_Work to be completed_
Restate each of the lines below word for word and drop every picture.

_Data_
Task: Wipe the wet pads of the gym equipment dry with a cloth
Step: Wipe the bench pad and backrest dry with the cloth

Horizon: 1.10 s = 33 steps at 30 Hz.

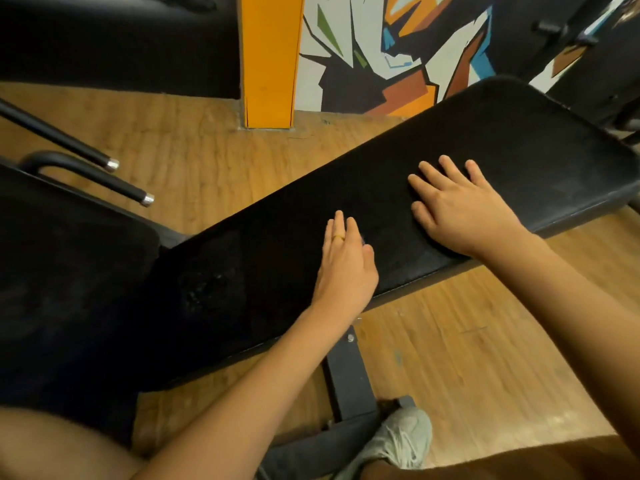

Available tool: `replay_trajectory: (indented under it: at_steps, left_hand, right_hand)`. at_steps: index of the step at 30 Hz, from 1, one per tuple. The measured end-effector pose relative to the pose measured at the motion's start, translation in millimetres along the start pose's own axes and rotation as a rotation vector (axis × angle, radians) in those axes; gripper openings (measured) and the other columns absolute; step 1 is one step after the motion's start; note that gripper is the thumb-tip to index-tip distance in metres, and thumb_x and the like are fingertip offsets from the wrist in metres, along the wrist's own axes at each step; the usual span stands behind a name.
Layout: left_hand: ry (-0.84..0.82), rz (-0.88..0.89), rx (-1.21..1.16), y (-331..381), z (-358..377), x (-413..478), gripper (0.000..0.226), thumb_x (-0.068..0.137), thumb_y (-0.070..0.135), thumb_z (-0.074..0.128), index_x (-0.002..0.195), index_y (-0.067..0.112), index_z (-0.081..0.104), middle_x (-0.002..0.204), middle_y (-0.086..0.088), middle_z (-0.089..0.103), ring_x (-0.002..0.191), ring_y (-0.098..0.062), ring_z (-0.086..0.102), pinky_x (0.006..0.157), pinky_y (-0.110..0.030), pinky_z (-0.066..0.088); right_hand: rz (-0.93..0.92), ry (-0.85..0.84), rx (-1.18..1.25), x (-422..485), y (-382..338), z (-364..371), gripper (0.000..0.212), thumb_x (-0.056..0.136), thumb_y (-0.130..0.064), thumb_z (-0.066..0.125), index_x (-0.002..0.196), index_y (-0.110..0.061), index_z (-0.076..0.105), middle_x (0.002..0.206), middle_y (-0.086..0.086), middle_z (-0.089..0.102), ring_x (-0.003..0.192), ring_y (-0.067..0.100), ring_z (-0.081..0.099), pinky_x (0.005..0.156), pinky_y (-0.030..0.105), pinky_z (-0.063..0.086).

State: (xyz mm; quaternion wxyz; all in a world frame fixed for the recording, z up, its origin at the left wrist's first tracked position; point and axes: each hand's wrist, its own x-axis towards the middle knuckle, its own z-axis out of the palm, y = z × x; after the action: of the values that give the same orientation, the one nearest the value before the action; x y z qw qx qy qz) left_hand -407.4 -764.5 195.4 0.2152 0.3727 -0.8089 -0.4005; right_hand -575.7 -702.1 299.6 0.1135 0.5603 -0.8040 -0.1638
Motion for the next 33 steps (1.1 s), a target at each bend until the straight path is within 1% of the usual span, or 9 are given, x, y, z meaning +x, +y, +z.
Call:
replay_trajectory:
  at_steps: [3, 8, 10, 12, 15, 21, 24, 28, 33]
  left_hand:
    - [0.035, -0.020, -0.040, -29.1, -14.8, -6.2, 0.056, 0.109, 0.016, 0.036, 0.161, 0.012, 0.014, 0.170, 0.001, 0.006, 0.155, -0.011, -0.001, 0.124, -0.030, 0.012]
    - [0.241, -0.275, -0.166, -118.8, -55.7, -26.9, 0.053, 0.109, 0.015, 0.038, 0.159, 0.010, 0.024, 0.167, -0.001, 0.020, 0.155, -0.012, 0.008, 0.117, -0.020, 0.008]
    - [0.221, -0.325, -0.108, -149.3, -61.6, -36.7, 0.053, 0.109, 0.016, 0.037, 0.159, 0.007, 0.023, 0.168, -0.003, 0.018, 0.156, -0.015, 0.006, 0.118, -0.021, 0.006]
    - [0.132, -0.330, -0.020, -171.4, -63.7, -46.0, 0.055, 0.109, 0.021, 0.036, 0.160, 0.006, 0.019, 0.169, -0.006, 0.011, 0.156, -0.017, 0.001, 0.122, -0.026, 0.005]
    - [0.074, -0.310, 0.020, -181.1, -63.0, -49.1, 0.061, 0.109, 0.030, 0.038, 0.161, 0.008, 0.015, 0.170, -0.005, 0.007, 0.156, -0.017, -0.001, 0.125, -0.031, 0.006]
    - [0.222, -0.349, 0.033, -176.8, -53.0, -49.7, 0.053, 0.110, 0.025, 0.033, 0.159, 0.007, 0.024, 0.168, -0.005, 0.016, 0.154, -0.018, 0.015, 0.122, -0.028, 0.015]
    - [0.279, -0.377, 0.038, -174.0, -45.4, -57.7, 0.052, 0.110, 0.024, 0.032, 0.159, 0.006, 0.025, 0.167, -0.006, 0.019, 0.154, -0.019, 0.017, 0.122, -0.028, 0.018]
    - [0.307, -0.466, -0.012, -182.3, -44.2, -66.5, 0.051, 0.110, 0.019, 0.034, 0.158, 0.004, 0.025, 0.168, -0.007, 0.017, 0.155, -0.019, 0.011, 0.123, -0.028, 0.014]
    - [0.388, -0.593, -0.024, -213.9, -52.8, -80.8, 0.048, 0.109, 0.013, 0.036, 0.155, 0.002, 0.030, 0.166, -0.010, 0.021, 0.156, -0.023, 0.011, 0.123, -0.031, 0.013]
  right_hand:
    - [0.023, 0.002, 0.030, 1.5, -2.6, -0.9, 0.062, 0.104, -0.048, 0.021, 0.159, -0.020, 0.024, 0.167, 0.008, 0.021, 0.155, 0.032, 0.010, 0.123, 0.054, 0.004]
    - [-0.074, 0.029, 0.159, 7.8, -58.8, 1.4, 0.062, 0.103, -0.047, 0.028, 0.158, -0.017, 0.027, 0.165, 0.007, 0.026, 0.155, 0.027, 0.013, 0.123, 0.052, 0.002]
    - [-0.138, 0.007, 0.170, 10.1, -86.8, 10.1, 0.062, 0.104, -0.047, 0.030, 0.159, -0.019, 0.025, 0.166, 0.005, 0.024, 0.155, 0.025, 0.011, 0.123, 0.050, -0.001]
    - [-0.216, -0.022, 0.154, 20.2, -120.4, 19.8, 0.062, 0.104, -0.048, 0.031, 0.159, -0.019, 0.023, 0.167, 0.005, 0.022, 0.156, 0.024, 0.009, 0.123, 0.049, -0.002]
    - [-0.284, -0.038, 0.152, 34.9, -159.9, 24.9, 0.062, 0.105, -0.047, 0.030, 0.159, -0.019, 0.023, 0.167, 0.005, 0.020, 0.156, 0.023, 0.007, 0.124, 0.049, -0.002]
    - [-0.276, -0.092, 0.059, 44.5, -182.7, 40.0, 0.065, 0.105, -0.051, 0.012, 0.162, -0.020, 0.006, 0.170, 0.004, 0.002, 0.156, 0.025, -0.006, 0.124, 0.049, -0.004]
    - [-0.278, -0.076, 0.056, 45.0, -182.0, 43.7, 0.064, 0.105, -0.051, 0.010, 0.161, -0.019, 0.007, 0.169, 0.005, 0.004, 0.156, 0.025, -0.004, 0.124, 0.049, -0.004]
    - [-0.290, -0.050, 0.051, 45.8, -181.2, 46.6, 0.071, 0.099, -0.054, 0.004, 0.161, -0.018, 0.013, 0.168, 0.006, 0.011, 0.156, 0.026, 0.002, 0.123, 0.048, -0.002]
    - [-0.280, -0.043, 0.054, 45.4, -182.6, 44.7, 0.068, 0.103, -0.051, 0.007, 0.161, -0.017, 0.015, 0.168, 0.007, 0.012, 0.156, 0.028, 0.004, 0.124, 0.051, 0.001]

_Answer to the exercise_
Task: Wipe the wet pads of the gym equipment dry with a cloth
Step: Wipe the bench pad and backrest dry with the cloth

Horizon: 1.10 s = 33 steps at 30 Hz.


Available tool: `replay_trajectory: (indented under it: at_steps, left_hand, right_hand)`. at_steps: index of the step at 30 Hz, from 1, one per tuple. The measured end-effector pose relative to the pose measured at the motion's start, translation in millimetres along the start pose's own axes and rotation as a rotation vector (axis × angle, radians) in those axes; gripper openings (measured) and the other columns absolute; step 1 is one step after the motion's start; note that gripper is the thumb-tip to index-tip distance in metres, and thumb_x and the like are fingertip offsets from the wrist in metres, along the wrist's own axes at each step; the usual span stands behind a name.
Layout: left_hand: ry (-0.84..0.82), rz (-0.88..0.89), rx (-1.21..1.16), y (-331..381), z (-358..377), x (-413..478), gripper (0.000..0.226), thumb_x (-0.068..0.137), thumb_y (-0.070..0.135), thumb_z (-0.074..0.128), index_x (-0.002..0.195), index_y (-0.067..0.112), index_z (-0.081..0.104), middle_x (-0.002..0.204), middle_y (-0.086..0.088), middle_z (-0.089..0.103), ring_x (-0.002..0.191), ring_y (-0.098..0.062), ring_z (-0.086..0.102), pinky_x (0.006..0.157), pinky_y (-0.110..0.030), pinky_z (-0.066..0.088); right_hand: rz (-0.93..0.92), ry (-0.85..0.84), rx (-1.18..1.25), x (-422..485), y (-382..338), z (-364..371), gripper (0.000..0.212), thumb_x (-0.056..0.136), thumb_y (-0.130..0.064), thumb_z (-0.066..0.125), index_x (-0.002..0.196), index_y (-0.110..0.061), index_z (-0.076..0.105), middle_x (0.002..0.206), middle_y (-0.086..0.086), middle_z (-0.089..0.102), ring_x (-0.003..0.192), ring_y (-0.067..0.100), ring_z (-0.081..0.099), pinky_x (0.005..0.156), pinky_y (-0.030..0.105), pinky_z (-0.063..0.086).

State: (xyz mm; quaternion wxyz; all in a world frame fixed for the recording, z up, its origin at the left wrist's first tracked position; point and axes: each hand's wrist, its own x-axis towards the middle knuckle, its own z-axis out of the palm, y = z × x; after the action: of the values that give the same orientation, the one nearest the value before the action; x y z qw qx qy qz) left_hand -407.4 -764.5 195.4 0.2152 0.3727 -0.8089 -0.4005; right_hand -575.7 -702.1 299.6 0.1135 0.5603 -0.8040 -0.1638
Motion for the next 33 steps (1.1 s), a target at each bend until the straight path is within 1% of the usual span, or 9 are given, x, y, z meaning +x, +y, +z.
Call:
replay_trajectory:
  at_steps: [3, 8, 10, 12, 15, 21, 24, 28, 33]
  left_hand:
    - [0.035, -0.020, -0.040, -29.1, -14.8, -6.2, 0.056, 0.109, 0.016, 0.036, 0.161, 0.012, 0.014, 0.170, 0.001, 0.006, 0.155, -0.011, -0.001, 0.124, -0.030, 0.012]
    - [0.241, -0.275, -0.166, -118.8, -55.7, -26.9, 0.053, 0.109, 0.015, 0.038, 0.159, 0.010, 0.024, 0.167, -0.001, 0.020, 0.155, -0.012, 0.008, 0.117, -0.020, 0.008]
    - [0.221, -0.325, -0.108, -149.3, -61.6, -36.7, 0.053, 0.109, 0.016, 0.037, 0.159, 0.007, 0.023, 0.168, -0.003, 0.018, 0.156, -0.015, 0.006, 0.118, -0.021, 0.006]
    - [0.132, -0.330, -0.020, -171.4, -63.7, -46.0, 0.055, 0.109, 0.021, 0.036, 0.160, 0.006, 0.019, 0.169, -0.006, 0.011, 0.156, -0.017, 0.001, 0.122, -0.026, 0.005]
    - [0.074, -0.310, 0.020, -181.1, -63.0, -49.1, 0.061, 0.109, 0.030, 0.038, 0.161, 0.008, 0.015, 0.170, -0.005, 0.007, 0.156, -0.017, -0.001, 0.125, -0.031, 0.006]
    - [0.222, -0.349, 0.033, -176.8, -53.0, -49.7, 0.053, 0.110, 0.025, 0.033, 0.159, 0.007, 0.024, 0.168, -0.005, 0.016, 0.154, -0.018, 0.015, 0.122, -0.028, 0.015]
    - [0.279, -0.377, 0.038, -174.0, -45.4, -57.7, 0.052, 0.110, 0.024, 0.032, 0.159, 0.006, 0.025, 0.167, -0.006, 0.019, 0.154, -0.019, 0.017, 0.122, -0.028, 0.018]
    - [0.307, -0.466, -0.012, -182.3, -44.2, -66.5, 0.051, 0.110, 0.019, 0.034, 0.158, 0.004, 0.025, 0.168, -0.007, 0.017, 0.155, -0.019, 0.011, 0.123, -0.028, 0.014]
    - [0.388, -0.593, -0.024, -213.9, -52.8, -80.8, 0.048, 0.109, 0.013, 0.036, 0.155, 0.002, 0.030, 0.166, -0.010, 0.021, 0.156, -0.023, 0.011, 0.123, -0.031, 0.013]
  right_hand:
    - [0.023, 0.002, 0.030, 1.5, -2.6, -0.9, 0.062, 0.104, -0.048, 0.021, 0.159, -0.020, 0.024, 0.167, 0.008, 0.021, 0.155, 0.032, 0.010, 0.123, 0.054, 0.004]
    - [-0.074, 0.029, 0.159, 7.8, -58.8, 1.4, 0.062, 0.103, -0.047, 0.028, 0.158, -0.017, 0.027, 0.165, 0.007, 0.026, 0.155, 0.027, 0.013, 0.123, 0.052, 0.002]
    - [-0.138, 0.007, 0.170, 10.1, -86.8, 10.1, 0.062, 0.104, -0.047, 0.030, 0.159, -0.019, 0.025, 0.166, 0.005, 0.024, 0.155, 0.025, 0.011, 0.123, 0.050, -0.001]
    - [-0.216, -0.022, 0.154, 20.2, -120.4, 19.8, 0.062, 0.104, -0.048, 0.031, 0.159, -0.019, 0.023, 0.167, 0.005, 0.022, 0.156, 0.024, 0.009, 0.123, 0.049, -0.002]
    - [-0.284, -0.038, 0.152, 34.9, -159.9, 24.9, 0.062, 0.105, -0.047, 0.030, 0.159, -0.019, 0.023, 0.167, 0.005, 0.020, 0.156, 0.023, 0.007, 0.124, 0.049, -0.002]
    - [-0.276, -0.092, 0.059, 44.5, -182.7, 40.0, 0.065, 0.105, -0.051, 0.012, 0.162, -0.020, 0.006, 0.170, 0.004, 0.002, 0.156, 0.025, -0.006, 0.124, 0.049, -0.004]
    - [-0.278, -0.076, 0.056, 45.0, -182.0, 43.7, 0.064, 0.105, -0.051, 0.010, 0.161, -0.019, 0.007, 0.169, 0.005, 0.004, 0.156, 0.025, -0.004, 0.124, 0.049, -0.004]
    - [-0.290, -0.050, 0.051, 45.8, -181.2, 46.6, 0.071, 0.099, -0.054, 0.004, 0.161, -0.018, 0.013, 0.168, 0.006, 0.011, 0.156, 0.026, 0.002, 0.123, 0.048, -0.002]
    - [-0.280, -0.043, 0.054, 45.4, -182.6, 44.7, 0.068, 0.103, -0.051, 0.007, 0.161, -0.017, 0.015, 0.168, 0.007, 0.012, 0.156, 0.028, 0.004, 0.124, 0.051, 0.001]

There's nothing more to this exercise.